Heparin anticoagulation of samples for blood gas analysis

Since the inception of blood gas analysis, heparin has been the anticoagulant of choice for preparation of samples. Historically, syringes used to collect arterial blood for gas analysis were prepared ”in house” by aspirating a small volume of liquid heparin (LH) and then expelling it. The thin film of liquid heparin that remains coated to the walls of syringe is sufficient to anticoagulate the blood sample. 

Nowadays, commercially prepared syringes containing preweighed dried ”electrolyte-balanced” heparin (DBH) are available. This newer method of preparing blood gas samples is recommended and widely used in the well-resourced hospitals of the developed world; but the older, cheaper LH method continues to be used in less well-resourced parts of the world. 

A recently published study conducted at the pediatric intensive care unit of an Indian hospital, where the LH method continues to be used, sought to establish if blood gas results derived from pediatric samples prepared using LH are comparable (i.e. without clinically significant discrepancy) to those obtained from samples prepared using the recommended DBH method.

Two simultaneously collected venous blood samples were obtained from 35 children admitted to intensive care; in all 35 cases, clinical condition indicated the need for blood gas analysis. The first of the two samples was collected into an ”in-house” prepared LH syringe, and the second was collected into a commercial DBH syringe. 

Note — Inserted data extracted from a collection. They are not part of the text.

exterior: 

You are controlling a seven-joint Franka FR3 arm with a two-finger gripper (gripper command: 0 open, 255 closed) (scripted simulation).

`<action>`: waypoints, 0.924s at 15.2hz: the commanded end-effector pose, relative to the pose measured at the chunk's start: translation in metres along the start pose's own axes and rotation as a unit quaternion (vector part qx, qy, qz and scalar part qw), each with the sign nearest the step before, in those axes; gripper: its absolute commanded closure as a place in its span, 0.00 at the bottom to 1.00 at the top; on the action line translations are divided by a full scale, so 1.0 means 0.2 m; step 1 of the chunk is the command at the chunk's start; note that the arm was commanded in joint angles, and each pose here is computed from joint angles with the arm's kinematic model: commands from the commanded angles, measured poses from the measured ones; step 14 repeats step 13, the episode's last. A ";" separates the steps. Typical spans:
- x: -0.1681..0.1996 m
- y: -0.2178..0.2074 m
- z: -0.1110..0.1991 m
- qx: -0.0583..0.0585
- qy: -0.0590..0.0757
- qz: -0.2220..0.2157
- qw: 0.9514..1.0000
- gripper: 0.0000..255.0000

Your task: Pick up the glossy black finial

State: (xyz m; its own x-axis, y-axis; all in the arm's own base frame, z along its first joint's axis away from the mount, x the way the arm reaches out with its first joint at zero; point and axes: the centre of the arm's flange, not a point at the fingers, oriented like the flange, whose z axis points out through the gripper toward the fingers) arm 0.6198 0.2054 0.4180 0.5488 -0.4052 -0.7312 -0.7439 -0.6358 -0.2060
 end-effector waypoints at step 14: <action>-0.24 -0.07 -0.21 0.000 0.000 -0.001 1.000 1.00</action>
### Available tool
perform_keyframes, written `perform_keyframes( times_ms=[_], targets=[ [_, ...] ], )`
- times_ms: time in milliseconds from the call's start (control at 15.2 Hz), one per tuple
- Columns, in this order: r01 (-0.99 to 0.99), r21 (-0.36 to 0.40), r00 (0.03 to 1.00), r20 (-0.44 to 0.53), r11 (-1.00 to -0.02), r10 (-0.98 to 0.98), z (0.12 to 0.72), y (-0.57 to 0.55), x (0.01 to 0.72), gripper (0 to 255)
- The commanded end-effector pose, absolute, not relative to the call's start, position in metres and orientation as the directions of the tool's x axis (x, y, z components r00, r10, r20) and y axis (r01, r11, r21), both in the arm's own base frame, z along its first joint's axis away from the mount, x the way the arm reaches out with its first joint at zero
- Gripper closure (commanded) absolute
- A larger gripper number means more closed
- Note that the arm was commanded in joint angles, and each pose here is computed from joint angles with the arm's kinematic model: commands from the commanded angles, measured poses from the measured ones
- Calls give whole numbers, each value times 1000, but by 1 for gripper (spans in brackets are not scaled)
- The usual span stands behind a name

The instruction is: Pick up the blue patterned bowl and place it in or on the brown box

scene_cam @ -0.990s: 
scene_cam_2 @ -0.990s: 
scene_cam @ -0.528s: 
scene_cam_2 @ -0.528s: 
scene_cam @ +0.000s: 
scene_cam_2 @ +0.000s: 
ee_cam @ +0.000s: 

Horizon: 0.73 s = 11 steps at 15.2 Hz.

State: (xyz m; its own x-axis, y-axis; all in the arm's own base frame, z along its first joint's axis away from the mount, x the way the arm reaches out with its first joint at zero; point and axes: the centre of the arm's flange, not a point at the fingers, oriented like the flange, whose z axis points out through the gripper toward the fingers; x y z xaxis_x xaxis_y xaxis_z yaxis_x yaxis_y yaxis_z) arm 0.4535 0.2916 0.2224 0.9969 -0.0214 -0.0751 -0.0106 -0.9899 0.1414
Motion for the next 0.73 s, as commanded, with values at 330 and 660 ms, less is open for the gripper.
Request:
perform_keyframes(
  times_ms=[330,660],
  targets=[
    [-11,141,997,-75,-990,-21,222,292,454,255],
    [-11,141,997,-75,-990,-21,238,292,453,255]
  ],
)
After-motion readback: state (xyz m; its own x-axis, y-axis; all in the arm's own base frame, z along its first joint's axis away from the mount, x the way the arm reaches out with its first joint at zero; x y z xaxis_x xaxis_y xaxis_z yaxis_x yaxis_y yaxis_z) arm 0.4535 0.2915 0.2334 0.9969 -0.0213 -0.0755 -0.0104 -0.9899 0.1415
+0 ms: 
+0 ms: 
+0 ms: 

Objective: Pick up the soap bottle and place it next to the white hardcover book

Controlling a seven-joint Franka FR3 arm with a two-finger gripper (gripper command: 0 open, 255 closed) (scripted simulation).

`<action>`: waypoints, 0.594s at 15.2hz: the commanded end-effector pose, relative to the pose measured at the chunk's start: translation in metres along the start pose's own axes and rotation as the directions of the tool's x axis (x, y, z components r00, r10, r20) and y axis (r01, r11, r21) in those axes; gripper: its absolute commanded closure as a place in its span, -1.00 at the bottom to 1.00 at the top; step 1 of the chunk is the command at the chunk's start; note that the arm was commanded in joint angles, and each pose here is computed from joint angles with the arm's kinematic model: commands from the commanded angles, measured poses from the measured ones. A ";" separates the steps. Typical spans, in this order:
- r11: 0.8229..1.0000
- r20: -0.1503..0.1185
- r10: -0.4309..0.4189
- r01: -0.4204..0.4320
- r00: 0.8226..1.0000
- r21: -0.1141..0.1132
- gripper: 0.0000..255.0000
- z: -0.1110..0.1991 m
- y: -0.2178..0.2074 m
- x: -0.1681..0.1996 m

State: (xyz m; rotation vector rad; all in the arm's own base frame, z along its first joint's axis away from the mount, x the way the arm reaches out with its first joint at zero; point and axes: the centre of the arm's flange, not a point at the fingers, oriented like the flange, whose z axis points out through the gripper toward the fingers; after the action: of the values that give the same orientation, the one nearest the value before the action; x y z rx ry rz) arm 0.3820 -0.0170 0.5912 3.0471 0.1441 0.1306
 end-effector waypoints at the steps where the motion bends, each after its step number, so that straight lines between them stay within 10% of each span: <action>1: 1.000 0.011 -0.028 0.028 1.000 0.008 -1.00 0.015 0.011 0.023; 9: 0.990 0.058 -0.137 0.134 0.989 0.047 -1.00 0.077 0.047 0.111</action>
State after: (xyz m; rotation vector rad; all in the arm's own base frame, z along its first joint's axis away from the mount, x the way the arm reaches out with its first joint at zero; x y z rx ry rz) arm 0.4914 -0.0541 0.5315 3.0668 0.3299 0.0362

Both samples were treated in exactly the same way and submitted for blood gas analysis at the same time, using the same point-of-care blood gas analyzer. The eight parameters measured by the analyzer were: pH, pCO₂, bicarbonate, pO₂, potassium, sodium, chloride and lactate. 

Statistical analysis of paired results revealed that compared with samples prepared using the reference DBH method, there was a slight negative mean bias for all eight parameters for samples prepared using the LH method. This reached statistical significance (P <0.05) for all parameters except pCO₂ and potassium. 

Bland-Altman plots revealed that parameters with closest agreement were pH and lactate. For these two parameters at least, results of the study indicate that it is immaterial which of the two methods (LH or DBH) are used to prepare samples. However, there were clinically unacceptable levels of disagreement (expressed as exceeding total allowable error) for all other parameters. 

Sodium measurement showed an exceptional degree of disparity; of the 35 paired sodium results, 27 (77 %) exceeded total allowable error and were therefore clinically significantly different.

In summary this study has demonstrated that for most of the blood gas parameters assessed (pCO₂, pO₂, bicarbonate, potassium, sodium and chloride) there is clinically significant difference between samples collected using the LH method and samples collected using the DBH method. If pH and/or lactate are the parameters of interest then it does not matter which sample preparation method is used; results are apparently interchangeable.